- _EXERCISE OBJECTIVE_: Transcribe the listing in full, word for word; pictures do not belong in the copy.

- _DATA EXTRACT_:
# # # # #

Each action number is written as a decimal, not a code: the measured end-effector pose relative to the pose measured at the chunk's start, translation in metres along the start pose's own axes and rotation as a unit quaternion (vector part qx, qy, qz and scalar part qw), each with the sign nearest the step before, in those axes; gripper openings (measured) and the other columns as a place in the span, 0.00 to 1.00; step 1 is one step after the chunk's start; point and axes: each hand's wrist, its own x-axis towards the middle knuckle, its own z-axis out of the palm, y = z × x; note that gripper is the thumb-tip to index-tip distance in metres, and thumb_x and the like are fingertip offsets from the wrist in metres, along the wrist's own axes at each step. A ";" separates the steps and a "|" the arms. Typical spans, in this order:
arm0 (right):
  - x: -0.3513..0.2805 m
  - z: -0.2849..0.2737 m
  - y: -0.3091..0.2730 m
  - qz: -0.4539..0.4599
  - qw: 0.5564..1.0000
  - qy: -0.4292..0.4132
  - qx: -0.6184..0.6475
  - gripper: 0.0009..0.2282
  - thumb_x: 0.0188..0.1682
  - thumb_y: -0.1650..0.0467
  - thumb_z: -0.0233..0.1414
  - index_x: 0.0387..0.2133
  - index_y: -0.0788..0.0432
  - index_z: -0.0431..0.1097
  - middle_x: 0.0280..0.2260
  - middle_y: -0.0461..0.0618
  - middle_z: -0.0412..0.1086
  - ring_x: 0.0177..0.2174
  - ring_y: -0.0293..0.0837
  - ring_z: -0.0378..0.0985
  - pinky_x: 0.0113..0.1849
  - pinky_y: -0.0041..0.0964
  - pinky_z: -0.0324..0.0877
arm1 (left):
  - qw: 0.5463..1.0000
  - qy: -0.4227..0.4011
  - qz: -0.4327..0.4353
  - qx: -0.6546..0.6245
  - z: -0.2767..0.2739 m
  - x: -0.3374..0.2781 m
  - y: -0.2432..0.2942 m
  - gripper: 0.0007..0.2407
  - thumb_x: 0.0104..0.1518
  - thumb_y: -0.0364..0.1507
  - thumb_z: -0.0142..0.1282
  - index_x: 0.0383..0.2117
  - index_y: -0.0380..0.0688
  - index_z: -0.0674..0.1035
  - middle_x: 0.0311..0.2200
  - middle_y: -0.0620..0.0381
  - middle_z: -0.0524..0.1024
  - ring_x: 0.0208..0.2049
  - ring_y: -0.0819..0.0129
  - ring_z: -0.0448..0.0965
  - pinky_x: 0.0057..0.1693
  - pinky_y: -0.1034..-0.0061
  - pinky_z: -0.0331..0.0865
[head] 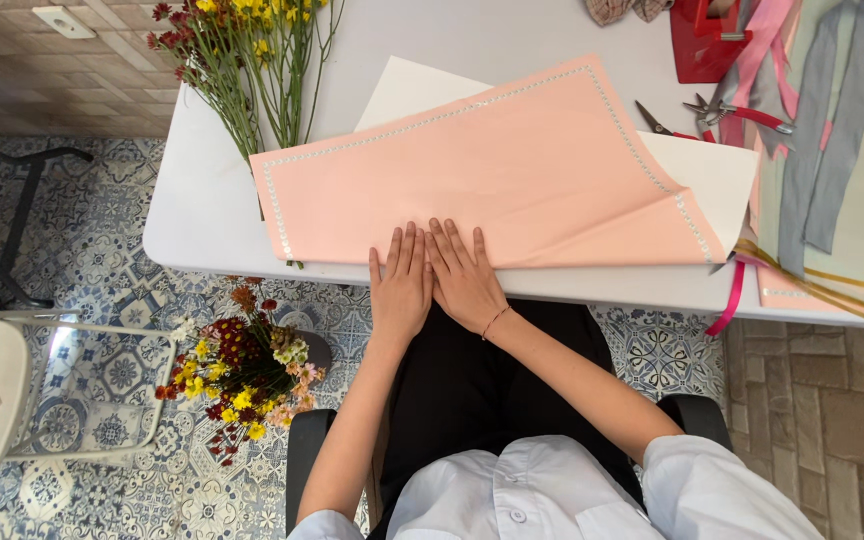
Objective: The person wraps a bouquet of yellow and red flowers by folding pink and white decorative paper around the stems and securing the arrangement with tape and ribbon using scissors.
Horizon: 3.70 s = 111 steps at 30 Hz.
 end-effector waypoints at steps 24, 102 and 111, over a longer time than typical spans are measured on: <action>-0.111 -0.058 0.330 0.421 0.902 -0.070 -0.061 0.17 0.50 0.47 0.50 0.28 0.43 0.75 0.25 0.37 0.74 0.33 0.49 0.75 0.37 0.48 0.56 | 0.998 0.052 -0.027 0.029 0.011 -0.011 0.005 0.24 0.66 0.46 0.34 0.66 0.53 0.58 0.68 0.52 0.51 0.68 0.56 0.47 0.66 0.46 0.33; -0.196 -0.082 0.168 0.194 0.969 -0.020 -0.152 0.37 0.49 0.47 0.38 0.63 0.64 0.53 0.65 0.59 0.53 0.64 0.51 0.53 0.59 0.77 0.31 | 0.882 0.035 -0.084 0.463 -0.042 -0.042 -0.100 0.35 0.60 0.65 0.20 0.66 0.59 0.58 0.68 0.71 0.54 0.73 0.64 0.35 0.65 0.38 0.15; -0.202 -0.080 0.173 0.200 0.967 0.011 -0.156 0.37 0.49 0.47 0.41 0.62 0.64 0.56 0.63 0.61 0.57 0.62 0.53 0.57 0.58 0.75 0.32 | 0.910 0.188 -0.051 0.365 -0.035 -0.049 -0.128 0.30 0.59 0.65 0.36 0.58 0.66 0.75 0.60 0.77 0.73 0.70 0.62 0.55 0.68 0.40 0.27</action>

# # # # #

- _RESPONSE TO THIS TASK_:
Each action number is written as a decimal, not a code: the measured end-effector pose relative to the pose measured at the chunk's start, translation in metres along the start pose's own axes and rotation as a unit quaternion (vector part qx, qy, qz and scalar part qw), each with the sign nearest the step before, in those axes; gripper openings (measured) and the other columns as a place in the span, 0.00 to 1.00; step 1 is one step after the chunk's start; point and axes: each hand's wrist, its own x-axis towards the middle knuckle, its own z-axis out of the palm, y = z × x; note that gripper is the thumb-tip to index-tip distance in metres, and thumb_x and the like are fingertip offsets from the wrist in metres, along the wrist's own axes at each step. A ";" separates the steps and a "|" the arms. Typical spans, in this order:
arm0 (right):
  - x: -0.3513..0.2805 m
  - z: -0.2849..0.2737 m
  - y: -0.3091..0.2730 m
  - qz: -0.4539..0.4599
  - qw: 0.5564..1.0000
  - qy: -0.4292..0.4132
  - qx: -0.6184..0.6475
  - gripper: 0.0009..0.2282
  - thumb_x: 0.0188..0.1682
  - thumb_y: -0.1650..0.0467
  - thumb_z: -0.0233..0.1414
  - index_x: 0.0387..0.2133
  - index_y: -0.0788..0.0432
  - index_z: -0.0431..0.1097
  - middle_x: 0.0280..0.2260
  - middle_y: -0.0461..0.0618
  - middle_z: -0.0412..0.1086
  - ring_x: 0.0177..0.2174
  - ring_y: -0.0293..0.0837
  - ring_z: -0.0378..0.0985
  - pinky_x: 0.0113..0.1849
  - pinky_y: -0.0041..0.0964
  - pinky_z: -0.0324..0.0877
arm1 (left):
  - qw: 0.5463..1.0000
  - qy: -0.4227..0.4011
  - qz: -0.4327..0.4353
  - qx: -0.6546..0.6245
  - z: -0.2767..0.2739 m
  - x: -0.3374..0.2781 m
  - y: -0.2432..0.2942 m
  - gripper: 0.0007..0.2407
  - thumb_x: 0.0104..0.1518
  - thumb_y: -0.0364..0.1507
  - thumb_z: -0.0142..0.1282
  - index_x: 0.0383..0.2117
  - index_y: -0.0380..0.0688
  - index_z: -0.0674..0.1035
  - middle_x: 0.0311..0.2200
  - middle_y: -0.0620..0.0381
  - middle_z: -0.0524..0.1024
  - ring_x: 0.0208..0.2049
  - ring_y: -0.0819..0.0129
  - ring_z: -0.0448..0.0965
  - pinky_x: 0.0057..0.1693
  - pinky_y: -0.1034..-0.0061
  - pinky_z: -0.0331..0.0865
[head] 
Objective: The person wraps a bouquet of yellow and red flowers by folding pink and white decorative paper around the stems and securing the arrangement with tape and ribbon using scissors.
Horizon: 3.70 s = 111 steps at 30 Hz.
 end-effector waypoints at steps 24, 102 and 111, over a longer time than typical spans are measured on: <action>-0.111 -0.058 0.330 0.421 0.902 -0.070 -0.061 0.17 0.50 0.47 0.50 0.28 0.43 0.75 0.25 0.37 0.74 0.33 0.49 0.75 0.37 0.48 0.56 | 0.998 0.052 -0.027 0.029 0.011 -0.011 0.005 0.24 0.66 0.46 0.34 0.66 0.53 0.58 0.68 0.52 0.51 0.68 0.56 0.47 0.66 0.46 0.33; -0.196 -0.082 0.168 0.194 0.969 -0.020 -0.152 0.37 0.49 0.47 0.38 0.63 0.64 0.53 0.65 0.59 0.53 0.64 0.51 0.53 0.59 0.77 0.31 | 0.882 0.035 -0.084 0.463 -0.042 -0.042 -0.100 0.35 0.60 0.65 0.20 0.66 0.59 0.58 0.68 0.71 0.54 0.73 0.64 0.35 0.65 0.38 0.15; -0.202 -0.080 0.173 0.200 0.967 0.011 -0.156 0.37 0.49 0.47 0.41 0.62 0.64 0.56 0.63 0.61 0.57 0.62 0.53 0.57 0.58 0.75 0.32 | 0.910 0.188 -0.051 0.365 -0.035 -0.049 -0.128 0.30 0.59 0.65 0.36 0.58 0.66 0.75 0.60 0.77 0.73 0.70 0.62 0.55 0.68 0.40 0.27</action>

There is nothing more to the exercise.